• [Work required]:
With the pictures left out, retype exactly the lines below starting at the line that contains "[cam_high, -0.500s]" and ending at the line that contains "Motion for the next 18".

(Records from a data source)
※ ※ ※

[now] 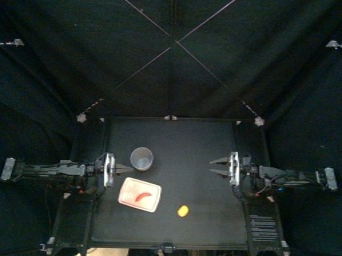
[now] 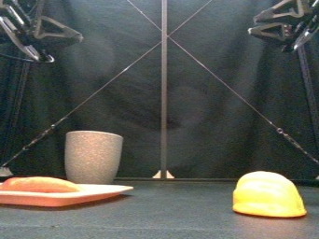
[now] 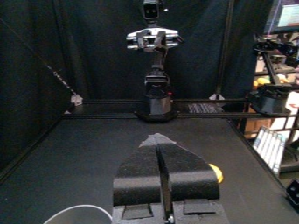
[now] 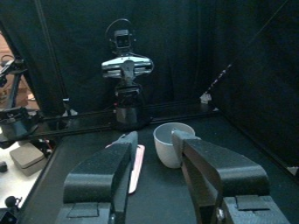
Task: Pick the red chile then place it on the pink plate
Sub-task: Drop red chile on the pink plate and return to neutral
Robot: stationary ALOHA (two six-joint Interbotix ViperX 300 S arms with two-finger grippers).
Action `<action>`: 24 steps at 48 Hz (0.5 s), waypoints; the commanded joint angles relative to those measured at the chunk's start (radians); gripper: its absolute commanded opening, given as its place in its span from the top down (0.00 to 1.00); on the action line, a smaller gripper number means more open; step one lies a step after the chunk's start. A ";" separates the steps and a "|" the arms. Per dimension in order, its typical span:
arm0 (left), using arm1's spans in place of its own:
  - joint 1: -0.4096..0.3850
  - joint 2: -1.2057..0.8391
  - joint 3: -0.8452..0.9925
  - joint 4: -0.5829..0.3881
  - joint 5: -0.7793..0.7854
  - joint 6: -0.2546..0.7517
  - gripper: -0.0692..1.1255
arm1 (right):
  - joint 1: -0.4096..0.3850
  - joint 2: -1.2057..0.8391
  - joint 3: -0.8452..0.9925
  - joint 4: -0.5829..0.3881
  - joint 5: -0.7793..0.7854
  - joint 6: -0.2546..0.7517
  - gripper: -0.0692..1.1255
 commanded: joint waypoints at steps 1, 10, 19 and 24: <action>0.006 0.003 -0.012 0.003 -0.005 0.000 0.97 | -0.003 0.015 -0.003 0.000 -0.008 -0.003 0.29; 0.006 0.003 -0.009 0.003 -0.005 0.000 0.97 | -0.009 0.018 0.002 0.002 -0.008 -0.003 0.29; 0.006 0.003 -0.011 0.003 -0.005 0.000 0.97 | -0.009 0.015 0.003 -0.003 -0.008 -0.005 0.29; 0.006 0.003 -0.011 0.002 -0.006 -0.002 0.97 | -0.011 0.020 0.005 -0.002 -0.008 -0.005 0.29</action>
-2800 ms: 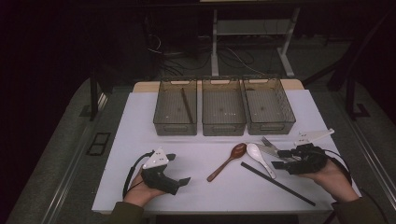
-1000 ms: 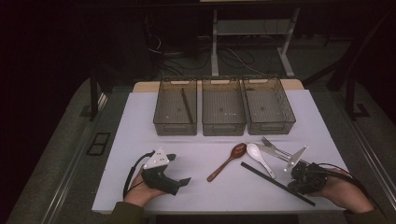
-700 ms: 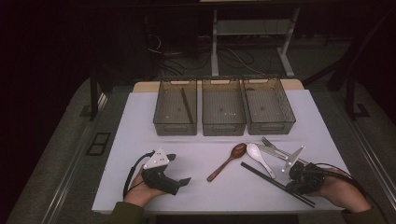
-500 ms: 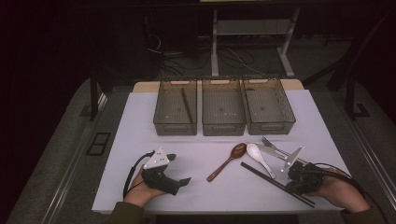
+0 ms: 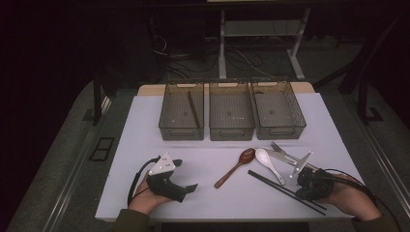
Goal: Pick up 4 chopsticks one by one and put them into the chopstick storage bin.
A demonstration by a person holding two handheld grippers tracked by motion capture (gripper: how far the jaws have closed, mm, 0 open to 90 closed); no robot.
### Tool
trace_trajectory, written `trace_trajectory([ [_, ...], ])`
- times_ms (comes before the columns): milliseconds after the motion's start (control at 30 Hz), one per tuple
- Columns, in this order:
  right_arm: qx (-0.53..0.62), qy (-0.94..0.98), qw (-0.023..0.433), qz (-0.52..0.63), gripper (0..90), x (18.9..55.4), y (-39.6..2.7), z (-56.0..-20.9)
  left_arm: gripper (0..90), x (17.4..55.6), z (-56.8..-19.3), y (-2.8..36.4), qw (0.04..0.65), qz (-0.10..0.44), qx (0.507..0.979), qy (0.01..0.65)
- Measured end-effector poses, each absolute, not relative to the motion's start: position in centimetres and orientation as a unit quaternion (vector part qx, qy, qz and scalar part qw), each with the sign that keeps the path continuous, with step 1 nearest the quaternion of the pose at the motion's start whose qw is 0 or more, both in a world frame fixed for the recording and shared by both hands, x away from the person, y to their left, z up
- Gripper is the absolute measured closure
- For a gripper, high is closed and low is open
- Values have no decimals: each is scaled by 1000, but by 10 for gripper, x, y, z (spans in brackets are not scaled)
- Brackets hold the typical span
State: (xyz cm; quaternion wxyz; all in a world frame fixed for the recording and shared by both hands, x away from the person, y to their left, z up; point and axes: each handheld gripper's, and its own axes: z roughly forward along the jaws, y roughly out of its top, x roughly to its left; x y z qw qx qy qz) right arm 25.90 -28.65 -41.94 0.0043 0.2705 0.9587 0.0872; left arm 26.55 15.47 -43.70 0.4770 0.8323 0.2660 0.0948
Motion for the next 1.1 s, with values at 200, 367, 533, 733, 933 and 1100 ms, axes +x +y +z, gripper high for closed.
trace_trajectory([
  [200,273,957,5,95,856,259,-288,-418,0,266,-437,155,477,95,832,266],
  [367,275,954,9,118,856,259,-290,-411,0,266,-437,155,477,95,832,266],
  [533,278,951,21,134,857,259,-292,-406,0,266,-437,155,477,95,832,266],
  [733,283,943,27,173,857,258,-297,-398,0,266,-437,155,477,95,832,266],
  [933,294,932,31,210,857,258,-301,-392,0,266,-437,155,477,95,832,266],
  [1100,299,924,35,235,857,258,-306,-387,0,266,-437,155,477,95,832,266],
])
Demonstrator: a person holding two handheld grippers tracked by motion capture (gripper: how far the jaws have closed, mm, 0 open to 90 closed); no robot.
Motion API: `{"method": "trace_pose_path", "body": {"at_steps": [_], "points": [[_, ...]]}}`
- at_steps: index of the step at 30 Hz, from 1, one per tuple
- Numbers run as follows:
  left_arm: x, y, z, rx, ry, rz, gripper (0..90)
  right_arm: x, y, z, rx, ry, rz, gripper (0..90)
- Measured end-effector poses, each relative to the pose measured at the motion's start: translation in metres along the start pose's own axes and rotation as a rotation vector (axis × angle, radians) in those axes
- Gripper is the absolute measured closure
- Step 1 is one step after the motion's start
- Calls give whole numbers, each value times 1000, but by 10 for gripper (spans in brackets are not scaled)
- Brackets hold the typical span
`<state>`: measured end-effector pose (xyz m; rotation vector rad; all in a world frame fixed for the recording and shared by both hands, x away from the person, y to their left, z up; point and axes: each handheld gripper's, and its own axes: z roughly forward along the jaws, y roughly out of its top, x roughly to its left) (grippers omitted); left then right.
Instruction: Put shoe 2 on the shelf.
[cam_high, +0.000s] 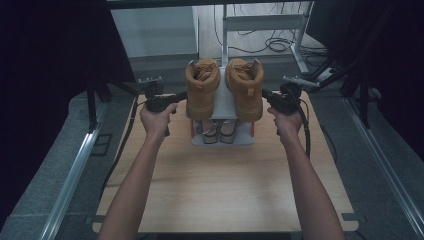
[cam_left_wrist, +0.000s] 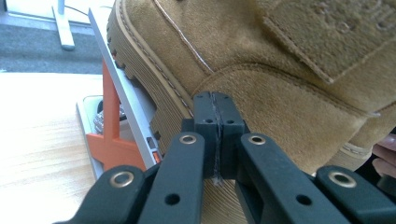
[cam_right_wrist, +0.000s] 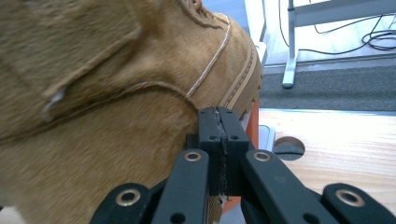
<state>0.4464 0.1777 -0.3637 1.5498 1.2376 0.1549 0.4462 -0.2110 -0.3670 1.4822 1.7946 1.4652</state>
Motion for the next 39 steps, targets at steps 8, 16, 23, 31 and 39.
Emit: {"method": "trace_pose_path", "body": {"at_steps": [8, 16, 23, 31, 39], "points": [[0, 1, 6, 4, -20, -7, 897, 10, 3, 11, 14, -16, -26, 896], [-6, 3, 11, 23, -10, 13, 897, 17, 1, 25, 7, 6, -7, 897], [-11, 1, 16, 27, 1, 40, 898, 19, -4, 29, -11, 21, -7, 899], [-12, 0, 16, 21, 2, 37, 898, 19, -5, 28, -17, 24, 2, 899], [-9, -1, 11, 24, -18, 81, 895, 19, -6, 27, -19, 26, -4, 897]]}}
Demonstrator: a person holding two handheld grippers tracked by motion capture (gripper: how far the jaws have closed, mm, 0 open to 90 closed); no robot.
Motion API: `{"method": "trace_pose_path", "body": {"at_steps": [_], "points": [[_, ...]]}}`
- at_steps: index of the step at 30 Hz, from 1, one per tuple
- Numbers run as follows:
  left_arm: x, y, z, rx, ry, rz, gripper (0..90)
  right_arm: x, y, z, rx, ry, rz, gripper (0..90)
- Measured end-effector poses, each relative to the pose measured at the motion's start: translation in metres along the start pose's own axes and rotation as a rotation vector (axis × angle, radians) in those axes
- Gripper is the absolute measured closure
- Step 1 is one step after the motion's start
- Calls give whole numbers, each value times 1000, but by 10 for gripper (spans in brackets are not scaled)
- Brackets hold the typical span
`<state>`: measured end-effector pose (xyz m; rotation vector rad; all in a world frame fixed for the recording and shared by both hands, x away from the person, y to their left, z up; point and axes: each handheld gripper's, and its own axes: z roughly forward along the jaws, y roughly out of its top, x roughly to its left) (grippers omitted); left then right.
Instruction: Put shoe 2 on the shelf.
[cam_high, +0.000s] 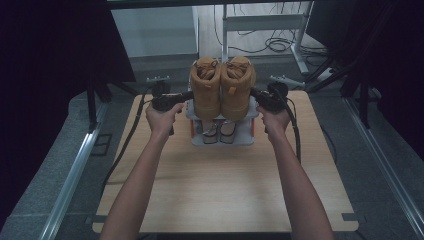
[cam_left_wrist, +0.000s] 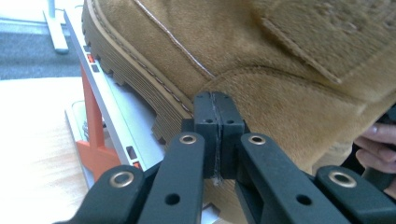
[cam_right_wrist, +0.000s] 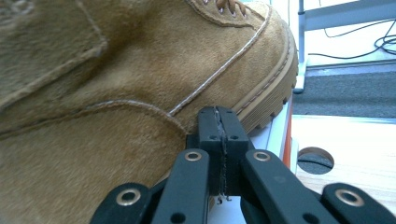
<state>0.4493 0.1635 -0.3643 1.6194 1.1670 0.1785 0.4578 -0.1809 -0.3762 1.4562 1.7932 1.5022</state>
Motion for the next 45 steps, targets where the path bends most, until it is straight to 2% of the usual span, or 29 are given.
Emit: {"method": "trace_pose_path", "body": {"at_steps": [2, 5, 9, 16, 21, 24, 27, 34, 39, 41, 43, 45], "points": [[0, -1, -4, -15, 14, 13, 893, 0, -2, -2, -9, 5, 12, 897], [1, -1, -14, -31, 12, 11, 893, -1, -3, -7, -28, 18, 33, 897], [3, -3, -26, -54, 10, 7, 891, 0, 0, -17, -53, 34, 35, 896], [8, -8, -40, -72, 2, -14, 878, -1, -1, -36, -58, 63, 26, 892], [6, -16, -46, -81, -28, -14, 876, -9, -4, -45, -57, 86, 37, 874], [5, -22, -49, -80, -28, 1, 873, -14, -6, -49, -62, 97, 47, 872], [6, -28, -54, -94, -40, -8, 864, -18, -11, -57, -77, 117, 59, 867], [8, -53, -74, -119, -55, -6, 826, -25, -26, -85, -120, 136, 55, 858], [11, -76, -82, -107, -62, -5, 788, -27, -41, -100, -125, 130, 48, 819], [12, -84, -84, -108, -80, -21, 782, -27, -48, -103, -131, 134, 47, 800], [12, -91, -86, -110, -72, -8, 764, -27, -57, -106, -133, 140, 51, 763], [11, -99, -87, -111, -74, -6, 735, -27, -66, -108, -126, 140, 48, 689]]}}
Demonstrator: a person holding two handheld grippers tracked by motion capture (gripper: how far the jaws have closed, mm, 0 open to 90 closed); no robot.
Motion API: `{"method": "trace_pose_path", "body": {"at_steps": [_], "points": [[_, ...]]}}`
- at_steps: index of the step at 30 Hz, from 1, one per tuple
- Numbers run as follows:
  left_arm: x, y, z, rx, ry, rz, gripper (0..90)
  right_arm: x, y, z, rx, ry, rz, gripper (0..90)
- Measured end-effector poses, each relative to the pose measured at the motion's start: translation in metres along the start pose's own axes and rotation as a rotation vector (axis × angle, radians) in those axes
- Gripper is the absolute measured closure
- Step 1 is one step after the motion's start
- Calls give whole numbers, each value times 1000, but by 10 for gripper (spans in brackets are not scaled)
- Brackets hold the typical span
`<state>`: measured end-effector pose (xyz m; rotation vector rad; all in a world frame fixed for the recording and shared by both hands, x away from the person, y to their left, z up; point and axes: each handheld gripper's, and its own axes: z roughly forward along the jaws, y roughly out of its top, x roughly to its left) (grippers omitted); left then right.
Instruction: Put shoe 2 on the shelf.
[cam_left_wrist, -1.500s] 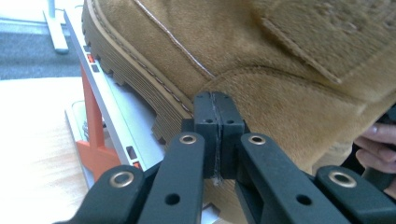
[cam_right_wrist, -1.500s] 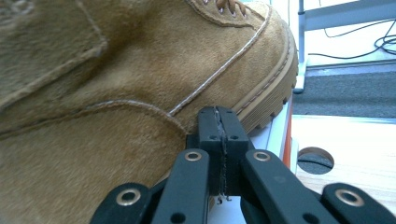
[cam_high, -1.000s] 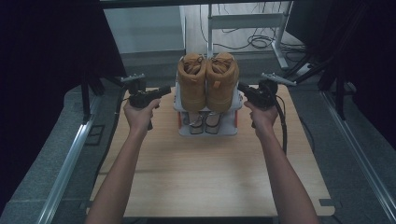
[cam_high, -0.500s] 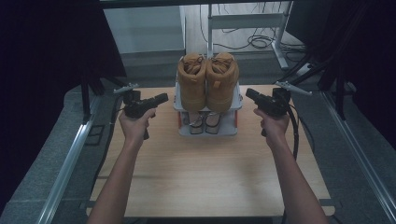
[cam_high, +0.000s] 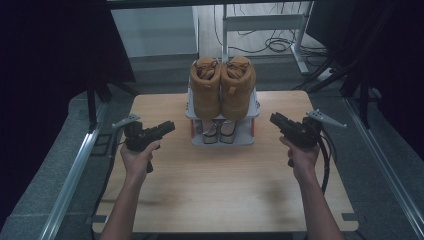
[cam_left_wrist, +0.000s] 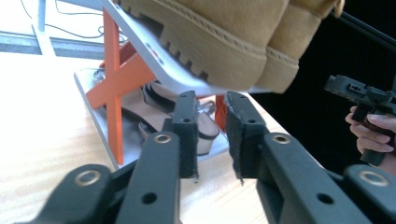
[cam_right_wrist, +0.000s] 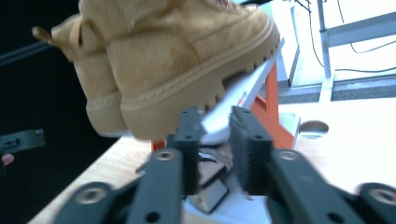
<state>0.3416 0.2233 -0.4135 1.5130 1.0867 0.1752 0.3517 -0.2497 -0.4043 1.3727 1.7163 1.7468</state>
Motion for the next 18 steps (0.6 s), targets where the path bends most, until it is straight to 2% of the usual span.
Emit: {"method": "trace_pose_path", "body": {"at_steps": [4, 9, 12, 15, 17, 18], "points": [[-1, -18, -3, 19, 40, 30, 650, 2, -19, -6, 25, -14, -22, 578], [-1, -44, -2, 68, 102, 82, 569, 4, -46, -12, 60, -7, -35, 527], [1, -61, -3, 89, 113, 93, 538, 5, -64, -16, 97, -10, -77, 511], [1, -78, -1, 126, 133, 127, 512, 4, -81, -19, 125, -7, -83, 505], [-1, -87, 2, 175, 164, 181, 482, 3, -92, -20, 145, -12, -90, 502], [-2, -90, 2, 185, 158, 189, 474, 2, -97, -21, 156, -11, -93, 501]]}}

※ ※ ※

• [Answer to this task]:
[cam_high, -0.500s] 
[cam_high, +0.000s] 
[cam_left_wrist, +0.000s] 
[cam_right_wrist, +0.000s] 
<state>0.3416 0.2233 -0.4135 1.5130 1.0867 0.1752 0.3517 -0.2497 -0.4043 1.3727 1.7163 1.7468</state>
Motion for the next 18 steps (0.6 s), targets where the path bends most, until it is straight to 2% of the usual span.

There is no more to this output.